In [1]:
%load_ext autoreload

import time
import numpy as np
import tensorflow as tf

tf.reset_default_graph()
elmo_path = './elmo'

In [2]:
import sys
import re
import os
import tensorflow as tf
from bilm import Batcher, BidirectionalLanguageModel, weight_layers

In [3]:
def tokenize(string):
    """
    :param string: well, text string
    :return: list of tokens
    """
    token_pattern = re.compile('(?u)\w+')
    tokens = [t.lower() for t in token_pattern.findall(string)]
    return tokens


def get_elmo_vectors(sess, texts, batcher, sentence_character_ids, elmo_sentence_input):
    """
    :param sess: TensorFlow session
    :param texts: list of sentences (lists of words)
    :param batcher: ELMo batcher object
    :param sentence_character_ids: ELMo character id placeholders
    :param elmo_sentence_input: ELMo op object
    :return: embedding matrix for all sentences (max word count by vector size)
    """

    # Create batches of data.
    sentence_ids = batcher.batch_sentences(texts)
    print('Sentences in this batch:', len(texts), file=sys.stderr)

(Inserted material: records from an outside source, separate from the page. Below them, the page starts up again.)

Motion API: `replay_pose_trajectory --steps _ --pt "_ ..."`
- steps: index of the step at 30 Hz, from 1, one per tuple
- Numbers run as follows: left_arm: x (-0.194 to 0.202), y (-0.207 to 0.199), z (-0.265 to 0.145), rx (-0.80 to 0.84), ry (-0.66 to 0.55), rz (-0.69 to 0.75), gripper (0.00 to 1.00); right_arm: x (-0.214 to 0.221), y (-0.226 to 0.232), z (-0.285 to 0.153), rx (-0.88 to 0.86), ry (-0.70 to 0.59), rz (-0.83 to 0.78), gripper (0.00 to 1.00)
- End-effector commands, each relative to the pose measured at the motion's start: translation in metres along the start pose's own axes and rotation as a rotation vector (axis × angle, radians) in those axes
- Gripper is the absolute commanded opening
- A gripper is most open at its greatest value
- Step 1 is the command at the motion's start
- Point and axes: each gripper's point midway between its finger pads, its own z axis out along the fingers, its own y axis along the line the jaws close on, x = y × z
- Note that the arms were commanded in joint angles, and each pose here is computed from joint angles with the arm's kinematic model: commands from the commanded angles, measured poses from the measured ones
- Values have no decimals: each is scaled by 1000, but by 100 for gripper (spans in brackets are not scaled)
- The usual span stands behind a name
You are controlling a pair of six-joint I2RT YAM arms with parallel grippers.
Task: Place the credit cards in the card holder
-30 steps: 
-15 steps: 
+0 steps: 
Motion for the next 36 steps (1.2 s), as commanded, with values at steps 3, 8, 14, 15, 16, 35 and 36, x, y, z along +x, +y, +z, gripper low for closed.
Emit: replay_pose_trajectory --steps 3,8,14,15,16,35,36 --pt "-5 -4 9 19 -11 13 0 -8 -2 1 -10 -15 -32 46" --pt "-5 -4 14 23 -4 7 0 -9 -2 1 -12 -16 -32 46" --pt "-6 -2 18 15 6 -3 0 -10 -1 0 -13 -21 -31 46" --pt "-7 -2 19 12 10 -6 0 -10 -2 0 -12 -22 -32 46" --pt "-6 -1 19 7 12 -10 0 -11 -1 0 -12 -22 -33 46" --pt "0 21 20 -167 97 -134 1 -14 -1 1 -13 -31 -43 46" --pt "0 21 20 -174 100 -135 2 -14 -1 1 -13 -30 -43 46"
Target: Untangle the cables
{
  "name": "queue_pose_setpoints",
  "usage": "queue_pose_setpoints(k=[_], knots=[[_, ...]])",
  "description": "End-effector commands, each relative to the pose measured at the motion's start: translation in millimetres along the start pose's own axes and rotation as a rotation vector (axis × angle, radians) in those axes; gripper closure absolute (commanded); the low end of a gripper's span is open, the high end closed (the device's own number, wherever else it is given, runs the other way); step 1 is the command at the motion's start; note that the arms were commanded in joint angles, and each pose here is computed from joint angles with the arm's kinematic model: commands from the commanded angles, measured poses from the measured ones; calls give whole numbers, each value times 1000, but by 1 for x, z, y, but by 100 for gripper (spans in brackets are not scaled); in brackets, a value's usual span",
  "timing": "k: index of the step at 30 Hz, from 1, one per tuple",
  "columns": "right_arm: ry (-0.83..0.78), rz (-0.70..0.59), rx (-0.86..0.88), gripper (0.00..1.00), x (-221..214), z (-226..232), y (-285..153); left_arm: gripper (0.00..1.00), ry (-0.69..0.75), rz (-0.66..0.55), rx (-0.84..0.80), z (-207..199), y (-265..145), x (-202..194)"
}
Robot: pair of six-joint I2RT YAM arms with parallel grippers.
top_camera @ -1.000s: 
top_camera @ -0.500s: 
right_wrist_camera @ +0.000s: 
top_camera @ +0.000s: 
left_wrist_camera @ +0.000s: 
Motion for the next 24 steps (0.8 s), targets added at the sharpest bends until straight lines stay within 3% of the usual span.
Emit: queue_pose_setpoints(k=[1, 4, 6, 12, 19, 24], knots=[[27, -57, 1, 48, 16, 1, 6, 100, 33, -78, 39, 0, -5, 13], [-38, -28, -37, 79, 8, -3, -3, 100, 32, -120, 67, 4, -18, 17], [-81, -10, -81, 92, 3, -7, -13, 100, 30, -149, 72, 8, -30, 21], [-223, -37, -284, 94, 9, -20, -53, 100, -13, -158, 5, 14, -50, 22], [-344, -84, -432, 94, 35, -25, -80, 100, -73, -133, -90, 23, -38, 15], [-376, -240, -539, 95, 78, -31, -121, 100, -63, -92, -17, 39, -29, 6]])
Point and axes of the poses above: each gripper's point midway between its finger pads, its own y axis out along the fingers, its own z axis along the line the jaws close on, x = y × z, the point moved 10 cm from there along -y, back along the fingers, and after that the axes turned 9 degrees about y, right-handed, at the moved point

    # Compute ELMo representations.
    elmo_sentence_input_ = sess.run(elmo_sentence_input['weighted_op'],
                                    feed_dict={sentence_character_ids: sentence_ids})

    return elmo_sentence_input_


def load_elmo_embeddings(directory, top=False):
    """
    :param directory: directory with an ELMo model ('model.hdf5', 'options.json' and 'vocab.txt.gz')
    :param top: use ony top ELMo layer
    :return: ELMo batcher, character id placeholders, op object
    """
    vocab_file = os.path.join(directory, 'vocab.txt.gz')
    options_file = os.path.join(directory, 'options.json')
    weight_file = os.path.join(directory, 'model.hdf5')

    # Create a Batcher to map text to character ids.
    batcher = Batcher(vocab_file, 50)

    # Input placeholders to the biLM.
    sentence_character_ids = tf.placeholder('int32', shape=(None, None, 50))

    # Build the biLM graph.
    bilm = BidirectionalLanguageModel(options_file, weight_file, max_batch_size=300)

    # Get ops to compute the LM embeddings.
    sentence_embeddings_op = bilm(sentence_character_ids)

    # Get an op to compute ELMo (weighted average of the internal biLM layers)
    elmo_sentence_input = weight_layers('input', sentence_embeddings_op, use_top_only=top)
    return batcher, sentence_character_ids, elmo_sentence_input

In [4]:
# Loading a pre-trained ELMo model:
batcher, sentence_character_ids, elmo_sentence_input = load_elmo_embeddings(elmo_path)


# Actually producing ELMo embeddings for our data:
with tf.Session() as sess:
    
    # It is necessary to initialize variables once before running inference.
    sess.run(tf.global_variables_initializer())
    
    start = time.time()
    elmo_vectors = get_elmo_vectors(
        sess, sentences, batcher, sentence_character_ids, elmo_sentence_input)
    
    print(time.time() - start)
    print('ELMo embeddings for your input are ready')
    print('Tensor shape:', elmo_vectors.shape)

FileNotFoundError: [Errno 2] No such file or directory: './elmo\\vocab.txt.gz'